WORK TASK.
Lines with the word "gripper" in them are the ones to copy from the records.

INPUT MATERIAL.

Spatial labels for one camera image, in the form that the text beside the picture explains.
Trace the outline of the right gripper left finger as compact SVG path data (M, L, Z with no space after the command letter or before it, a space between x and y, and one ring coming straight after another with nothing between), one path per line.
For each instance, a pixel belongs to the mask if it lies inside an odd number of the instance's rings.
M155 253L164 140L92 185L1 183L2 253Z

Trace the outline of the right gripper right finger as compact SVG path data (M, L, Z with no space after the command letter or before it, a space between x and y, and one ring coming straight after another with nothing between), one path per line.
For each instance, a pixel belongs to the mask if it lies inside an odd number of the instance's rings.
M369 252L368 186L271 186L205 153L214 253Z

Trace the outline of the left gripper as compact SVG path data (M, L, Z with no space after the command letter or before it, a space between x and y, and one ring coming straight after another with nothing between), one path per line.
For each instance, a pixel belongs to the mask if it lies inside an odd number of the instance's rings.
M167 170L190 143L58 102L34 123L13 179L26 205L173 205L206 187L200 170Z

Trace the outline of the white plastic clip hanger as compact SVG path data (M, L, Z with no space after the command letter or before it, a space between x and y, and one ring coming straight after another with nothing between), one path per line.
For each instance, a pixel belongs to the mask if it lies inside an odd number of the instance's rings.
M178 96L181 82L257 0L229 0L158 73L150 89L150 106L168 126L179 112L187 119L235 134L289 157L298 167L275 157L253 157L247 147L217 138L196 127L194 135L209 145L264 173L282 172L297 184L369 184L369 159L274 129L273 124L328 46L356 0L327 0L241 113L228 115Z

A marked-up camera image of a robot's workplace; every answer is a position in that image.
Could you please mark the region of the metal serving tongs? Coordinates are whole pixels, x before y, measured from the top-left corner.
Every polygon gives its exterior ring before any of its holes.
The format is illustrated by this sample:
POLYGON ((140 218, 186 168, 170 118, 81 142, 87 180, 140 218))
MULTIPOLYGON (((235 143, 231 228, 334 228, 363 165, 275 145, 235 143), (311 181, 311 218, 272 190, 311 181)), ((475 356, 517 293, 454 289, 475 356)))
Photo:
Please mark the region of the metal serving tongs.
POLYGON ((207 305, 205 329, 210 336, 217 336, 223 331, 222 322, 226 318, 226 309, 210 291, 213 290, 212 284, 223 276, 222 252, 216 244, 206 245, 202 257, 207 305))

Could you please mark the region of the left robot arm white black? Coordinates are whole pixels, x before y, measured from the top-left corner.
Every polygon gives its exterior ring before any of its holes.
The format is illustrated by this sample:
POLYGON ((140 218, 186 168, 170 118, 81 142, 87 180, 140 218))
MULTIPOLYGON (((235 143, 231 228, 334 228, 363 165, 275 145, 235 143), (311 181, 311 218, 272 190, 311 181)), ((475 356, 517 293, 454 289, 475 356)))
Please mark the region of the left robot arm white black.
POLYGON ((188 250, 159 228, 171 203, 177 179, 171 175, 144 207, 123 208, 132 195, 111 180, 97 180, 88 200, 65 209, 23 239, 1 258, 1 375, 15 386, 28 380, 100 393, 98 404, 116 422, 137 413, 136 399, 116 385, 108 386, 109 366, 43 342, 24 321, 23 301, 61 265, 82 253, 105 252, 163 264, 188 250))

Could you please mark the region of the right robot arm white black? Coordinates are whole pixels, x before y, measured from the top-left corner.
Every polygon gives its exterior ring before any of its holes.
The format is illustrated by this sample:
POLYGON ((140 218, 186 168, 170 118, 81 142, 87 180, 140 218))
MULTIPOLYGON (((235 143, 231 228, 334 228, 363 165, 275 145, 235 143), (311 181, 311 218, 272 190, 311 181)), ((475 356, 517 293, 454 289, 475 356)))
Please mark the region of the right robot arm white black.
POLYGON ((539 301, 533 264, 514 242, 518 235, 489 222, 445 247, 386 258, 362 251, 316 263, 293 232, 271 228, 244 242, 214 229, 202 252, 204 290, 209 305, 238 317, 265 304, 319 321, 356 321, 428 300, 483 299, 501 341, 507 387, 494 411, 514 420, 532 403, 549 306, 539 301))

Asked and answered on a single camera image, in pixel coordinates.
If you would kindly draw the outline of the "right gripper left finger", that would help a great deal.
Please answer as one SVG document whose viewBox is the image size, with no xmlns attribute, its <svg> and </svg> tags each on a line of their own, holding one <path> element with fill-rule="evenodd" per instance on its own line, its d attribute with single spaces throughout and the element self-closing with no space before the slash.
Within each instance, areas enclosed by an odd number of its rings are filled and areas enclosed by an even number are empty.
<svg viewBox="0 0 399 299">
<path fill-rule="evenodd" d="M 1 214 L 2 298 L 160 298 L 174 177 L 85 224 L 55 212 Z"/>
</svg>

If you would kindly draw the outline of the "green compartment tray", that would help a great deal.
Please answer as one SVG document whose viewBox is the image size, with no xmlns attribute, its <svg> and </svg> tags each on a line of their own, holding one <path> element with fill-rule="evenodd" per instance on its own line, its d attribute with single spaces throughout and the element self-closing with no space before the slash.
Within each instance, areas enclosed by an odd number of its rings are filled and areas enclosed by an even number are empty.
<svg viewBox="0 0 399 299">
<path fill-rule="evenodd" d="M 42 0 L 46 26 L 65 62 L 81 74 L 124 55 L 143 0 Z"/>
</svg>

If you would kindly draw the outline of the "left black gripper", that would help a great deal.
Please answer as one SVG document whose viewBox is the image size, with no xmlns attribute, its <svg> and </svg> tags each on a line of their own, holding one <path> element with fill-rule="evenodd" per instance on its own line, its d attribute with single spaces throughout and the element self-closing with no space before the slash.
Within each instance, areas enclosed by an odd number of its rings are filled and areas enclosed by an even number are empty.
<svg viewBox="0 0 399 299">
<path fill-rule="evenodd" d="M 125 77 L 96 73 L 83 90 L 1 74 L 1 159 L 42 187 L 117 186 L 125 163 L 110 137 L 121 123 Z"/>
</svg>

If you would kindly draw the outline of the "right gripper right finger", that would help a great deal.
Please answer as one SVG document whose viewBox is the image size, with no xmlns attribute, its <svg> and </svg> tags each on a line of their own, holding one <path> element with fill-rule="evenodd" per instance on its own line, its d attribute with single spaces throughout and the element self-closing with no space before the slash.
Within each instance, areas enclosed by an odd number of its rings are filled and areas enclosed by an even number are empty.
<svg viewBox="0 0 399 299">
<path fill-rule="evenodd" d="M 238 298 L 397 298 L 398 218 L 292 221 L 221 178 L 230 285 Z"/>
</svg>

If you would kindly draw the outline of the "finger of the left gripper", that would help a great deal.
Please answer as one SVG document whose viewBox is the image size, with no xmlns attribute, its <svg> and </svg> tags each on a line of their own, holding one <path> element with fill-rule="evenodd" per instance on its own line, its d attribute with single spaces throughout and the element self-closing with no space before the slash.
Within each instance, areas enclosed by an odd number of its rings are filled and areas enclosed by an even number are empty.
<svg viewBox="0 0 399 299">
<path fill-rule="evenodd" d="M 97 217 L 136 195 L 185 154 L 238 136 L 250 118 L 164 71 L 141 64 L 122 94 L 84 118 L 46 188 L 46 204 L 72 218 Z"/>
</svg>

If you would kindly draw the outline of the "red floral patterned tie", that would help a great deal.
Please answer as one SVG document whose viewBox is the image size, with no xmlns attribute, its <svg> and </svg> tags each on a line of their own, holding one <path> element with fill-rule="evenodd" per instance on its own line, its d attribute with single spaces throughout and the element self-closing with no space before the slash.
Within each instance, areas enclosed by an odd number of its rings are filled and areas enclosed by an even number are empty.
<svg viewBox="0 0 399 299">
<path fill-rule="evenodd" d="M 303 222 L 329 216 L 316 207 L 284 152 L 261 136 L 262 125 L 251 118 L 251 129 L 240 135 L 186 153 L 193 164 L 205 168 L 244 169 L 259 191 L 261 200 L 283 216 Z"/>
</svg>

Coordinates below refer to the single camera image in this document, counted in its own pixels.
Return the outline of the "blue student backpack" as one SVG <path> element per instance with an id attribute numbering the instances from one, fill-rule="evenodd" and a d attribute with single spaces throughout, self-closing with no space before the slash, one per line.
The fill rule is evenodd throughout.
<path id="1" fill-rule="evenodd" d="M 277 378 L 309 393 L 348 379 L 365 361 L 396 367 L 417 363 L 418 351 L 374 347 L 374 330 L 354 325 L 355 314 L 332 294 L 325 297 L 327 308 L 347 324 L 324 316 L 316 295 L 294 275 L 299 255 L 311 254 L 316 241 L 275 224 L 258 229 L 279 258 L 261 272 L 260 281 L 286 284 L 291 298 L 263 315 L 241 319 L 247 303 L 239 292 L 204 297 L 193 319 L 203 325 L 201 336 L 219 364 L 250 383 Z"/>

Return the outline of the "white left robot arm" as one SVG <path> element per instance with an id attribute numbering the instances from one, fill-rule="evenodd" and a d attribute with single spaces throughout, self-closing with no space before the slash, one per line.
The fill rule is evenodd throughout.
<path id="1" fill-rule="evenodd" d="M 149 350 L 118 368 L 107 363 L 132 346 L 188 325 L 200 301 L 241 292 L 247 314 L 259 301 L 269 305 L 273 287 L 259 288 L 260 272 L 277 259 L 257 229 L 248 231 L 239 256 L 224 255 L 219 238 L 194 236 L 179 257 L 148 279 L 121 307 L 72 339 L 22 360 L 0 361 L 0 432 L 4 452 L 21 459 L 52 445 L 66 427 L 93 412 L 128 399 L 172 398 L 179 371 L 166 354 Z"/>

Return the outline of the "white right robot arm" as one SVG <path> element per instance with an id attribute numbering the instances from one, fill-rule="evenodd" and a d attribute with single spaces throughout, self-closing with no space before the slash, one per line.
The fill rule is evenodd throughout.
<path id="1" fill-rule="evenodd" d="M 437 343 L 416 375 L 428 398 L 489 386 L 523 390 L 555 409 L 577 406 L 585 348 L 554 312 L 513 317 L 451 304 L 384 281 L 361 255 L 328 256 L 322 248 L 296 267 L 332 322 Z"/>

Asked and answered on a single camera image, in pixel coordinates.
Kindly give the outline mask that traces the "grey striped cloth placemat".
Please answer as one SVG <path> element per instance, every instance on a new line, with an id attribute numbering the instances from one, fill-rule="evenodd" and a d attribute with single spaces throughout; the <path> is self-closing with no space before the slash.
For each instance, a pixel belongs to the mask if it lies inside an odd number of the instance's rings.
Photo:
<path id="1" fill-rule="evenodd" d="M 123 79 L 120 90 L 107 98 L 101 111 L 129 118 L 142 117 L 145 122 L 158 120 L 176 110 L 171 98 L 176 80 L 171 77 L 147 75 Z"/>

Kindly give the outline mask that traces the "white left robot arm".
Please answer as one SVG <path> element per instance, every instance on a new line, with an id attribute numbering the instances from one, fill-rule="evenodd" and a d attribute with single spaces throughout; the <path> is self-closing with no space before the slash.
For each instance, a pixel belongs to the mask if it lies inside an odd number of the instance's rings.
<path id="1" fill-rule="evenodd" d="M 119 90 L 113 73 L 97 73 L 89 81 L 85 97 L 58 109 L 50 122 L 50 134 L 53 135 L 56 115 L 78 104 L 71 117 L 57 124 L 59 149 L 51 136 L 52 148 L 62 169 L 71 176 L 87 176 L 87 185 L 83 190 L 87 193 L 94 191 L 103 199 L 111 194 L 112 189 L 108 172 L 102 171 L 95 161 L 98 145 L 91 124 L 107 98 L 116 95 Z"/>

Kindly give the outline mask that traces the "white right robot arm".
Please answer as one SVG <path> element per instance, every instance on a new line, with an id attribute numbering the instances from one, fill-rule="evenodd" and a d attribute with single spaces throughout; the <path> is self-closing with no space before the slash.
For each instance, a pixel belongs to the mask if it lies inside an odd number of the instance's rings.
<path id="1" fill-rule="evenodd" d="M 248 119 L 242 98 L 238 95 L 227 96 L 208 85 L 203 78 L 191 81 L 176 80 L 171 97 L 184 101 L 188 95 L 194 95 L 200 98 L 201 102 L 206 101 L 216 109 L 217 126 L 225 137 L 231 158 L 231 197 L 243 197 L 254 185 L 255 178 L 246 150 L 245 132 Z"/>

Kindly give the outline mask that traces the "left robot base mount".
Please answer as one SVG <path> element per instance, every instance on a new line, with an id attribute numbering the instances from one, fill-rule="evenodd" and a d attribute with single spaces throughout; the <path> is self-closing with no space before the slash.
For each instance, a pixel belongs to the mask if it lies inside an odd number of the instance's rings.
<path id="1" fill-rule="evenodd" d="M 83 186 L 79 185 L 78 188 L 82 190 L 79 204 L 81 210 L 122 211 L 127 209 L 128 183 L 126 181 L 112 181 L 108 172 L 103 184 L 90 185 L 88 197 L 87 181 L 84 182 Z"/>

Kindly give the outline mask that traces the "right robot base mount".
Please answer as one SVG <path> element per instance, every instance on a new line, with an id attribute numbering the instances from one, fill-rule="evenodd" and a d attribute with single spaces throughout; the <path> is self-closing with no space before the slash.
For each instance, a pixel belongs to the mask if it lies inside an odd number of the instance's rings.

ANSWER SECTION.
Trace the outline of the right gripper left finger as compact SVG path data (M, L, Z with no space after the command letter or before it, a space between x and y, and one ring coming straight after another with nothing between), one path per line.
Trace the outline of the right gripper right finger as compact SVG path data (M, L, Z with no space after the command letter or before it, a space between x and y, and one ring coming straight after another with nothing between), one path per line.
Trace the outline of the left gripper as compact SVG path data (M, L, Z with no space after the command letter or before it, a space between x and y, and one ring coming straight after another with nothing between), one path per line.
If you would kindly draw the outline of the "right gripper left finger", that would help a great deal.
If you would kindly draw the outline of the "left black gripper", that would help a great deal.
If you would kindly draw the outline of the "right gripper right finger", that would help a great deal.
If you would kindly draw the outline of the "finger of the left gripper", that would help a great deal.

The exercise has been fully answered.